March 4th, 2010 Bill Batterman 13 comments

Many of the pieces of evidence that students frequently read in debates are unquestionably terrible. Often, the desire to bolster an impact’s magnitude and raise it to extinction-level leads debaters to rely on evidence with a host of problems including but not limited to:

  • evidence used to advance arguments outside its intended context;
  • evidence citing unqualified, (functionally) anonymous, or even nefarious authors;
  • evidence culled from (typically internet or tabloid) sources that are at best unedited and at worst contemptible;
  • evidence advancing hyperbolic arguments supported by vitriolic and/or over-the-top language;
  • evidence so old that it no longer makes sense given subsequent events or changes in the topic it discusses; and
  • evidence which must be liberally interpreted in order for it to be used to support the desired conclusion.

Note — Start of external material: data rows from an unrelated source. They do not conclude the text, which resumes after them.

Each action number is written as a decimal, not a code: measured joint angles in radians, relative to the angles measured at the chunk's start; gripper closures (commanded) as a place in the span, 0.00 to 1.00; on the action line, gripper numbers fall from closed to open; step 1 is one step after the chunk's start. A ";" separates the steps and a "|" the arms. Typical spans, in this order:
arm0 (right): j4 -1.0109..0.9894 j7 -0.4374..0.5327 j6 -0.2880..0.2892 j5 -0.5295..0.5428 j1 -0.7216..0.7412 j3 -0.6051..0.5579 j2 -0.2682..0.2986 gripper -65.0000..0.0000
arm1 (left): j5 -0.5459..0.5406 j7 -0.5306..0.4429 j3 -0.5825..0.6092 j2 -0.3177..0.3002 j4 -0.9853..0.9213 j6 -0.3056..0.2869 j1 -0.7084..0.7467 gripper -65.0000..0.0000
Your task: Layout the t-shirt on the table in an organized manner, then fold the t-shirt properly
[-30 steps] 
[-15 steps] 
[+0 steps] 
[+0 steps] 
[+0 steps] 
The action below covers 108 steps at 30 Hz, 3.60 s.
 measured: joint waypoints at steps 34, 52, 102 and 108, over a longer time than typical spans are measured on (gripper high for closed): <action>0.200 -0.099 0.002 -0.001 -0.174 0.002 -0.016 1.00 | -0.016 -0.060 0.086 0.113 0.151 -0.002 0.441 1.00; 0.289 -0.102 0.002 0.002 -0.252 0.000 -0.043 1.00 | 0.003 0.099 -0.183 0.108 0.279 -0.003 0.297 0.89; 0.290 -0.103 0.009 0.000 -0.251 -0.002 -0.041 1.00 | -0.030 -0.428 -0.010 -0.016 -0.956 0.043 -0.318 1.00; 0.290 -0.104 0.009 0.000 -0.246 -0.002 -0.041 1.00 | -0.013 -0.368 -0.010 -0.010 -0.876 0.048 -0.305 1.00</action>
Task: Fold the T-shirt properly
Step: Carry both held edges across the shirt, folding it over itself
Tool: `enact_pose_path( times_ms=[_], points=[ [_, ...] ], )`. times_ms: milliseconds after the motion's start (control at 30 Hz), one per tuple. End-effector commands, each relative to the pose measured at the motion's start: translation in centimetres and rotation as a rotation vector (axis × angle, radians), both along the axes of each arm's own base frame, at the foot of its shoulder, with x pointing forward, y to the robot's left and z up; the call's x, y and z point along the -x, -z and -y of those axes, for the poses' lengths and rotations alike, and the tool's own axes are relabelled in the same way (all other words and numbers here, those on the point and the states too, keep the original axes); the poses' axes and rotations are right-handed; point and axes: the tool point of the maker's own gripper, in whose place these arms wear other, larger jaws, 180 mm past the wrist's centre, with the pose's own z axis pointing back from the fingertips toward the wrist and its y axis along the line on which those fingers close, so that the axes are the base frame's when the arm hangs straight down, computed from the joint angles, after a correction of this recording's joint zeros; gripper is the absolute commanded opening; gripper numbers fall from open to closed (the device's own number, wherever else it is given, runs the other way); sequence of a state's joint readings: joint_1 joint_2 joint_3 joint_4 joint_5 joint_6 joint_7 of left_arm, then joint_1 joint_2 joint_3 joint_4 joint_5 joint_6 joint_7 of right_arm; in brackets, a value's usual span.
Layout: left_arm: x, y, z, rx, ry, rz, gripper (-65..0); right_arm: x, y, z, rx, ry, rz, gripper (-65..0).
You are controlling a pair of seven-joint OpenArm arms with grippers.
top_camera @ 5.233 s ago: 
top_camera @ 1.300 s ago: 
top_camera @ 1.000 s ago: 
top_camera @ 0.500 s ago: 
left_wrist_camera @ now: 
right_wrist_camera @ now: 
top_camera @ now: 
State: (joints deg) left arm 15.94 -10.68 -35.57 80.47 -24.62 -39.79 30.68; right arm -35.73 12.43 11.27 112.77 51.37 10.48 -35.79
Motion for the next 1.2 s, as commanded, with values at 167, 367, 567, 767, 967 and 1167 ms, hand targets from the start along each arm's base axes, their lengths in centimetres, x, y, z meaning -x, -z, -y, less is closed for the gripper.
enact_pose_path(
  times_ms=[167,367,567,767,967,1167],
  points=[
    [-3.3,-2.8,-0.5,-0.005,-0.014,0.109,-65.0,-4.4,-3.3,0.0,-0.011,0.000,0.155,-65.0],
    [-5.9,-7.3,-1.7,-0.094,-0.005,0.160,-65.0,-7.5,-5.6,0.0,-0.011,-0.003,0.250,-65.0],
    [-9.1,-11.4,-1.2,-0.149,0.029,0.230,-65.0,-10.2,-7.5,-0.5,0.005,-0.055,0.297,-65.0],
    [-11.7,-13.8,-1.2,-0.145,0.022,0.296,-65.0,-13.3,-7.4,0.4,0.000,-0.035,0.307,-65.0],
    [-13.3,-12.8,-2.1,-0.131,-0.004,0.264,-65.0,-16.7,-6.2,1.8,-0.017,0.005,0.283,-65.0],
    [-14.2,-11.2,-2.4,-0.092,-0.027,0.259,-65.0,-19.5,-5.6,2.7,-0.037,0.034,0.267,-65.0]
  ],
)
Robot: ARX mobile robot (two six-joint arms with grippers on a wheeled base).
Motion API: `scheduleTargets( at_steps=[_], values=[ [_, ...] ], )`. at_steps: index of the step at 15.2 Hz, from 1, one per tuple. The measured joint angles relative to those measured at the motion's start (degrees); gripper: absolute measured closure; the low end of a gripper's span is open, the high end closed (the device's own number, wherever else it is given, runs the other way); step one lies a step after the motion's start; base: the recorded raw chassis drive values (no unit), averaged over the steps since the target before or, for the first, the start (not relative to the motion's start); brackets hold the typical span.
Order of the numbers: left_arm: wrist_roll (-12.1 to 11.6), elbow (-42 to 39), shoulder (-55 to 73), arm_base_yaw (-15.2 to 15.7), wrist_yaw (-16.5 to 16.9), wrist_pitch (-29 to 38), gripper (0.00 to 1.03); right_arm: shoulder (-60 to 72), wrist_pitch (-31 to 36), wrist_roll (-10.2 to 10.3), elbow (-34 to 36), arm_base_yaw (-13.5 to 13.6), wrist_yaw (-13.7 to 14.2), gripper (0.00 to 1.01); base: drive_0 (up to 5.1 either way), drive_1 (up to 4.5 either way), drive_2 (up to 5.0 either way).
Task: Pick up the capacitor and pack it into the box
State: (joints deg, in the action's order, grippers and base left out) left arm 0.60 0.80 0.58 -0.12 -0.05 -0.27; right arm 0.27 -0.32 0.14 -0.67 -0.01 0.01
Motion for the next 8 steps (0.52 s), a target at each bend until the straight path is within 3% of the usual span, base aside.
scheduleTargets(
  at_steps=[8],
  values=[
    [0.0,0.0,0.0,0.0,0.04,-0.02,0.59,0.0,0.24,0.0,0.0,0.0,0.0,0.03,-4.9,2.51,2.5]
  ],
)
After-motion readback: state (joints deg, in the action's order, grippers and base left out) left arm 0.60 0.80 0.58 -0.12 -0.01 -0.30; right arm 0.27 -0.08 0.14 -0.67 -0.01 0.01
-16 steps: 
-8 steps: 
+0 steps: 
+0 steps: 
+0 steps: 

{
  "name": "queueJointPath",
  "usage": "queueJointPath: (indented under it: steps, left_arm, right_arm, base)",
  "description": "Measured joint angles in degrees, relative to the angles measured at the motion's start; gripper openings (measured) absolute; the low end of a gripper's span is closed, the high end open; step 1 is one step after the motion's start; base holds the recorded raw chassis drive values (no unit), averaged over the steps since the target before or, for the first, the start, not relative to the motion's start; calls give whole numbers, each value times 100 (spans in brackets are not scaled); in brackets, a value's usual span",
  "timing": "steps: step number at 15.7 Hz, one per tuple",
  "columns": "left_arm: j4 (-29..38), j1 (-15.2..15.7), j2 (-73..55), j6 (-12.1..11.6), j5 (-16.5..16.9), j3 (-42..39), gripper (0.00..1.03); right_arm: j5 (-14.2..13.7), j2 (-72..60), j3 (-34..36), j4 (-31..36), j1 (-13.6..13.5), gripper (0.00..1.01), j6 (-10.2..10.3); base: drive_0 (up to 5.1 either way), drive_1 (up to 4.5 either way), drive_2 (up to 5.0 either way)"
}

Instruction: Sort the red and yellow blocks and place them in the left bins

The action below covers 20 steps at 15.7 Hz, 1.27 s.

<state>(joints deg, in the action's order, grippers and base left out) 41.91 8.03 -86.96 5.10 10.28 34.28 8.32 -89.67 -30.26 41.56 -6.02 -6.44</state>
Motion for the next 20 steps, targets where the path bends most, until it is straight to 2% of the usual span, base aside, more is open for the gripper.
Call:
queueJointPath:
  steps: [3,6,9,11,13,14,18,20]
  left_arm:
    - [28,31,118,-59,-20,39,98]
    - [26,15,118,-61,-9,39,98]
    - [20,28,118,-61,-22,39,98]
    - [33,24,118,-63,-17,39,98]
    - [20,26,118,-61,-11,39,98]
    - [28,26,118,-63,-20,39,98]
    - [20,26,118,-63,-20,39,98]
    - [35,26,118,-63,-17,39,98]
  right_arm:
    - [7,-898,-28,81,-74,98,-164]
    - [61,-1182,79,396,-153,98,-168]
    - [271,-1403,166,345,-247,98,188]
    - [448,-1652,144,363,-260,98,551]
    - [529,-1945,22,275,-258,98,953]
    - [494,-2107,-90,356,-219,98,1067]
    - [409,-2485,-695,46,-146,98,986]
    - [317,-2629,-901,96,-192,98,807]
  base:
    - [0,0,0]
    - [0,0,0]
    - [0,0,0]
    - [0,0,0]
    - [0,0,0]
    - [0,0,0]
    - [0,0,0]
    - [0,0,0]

The “Bad Cards” series is an attempt to highlight some of the most egregious examples of poor-quality evidence that is nonetheless commonplace in high school policy debates. It is not the author’s intention to “scold” or “shame” those who have read these pieces of evidence in the past or who will do so in the future. Instead, it is an attempt to influence the way that evidence is selected for inclusion in debate arguments by arming opposing students with the tools they need to defeat bad cards.

OVERVIEW

A common terminal impact to terrorism advantages and disadvantages, the Corsi ‘5 card is used to support the claim that terrorism is an existential threat to humanity. There are many problems with this so-called “evidence,” but the bottom line is this: it outlines a fictional account of a specific sequence of events dreamed up by a discredited and indeed contemptible author that—even if true—is not relevant in the vast majority of debates in which it is deployed.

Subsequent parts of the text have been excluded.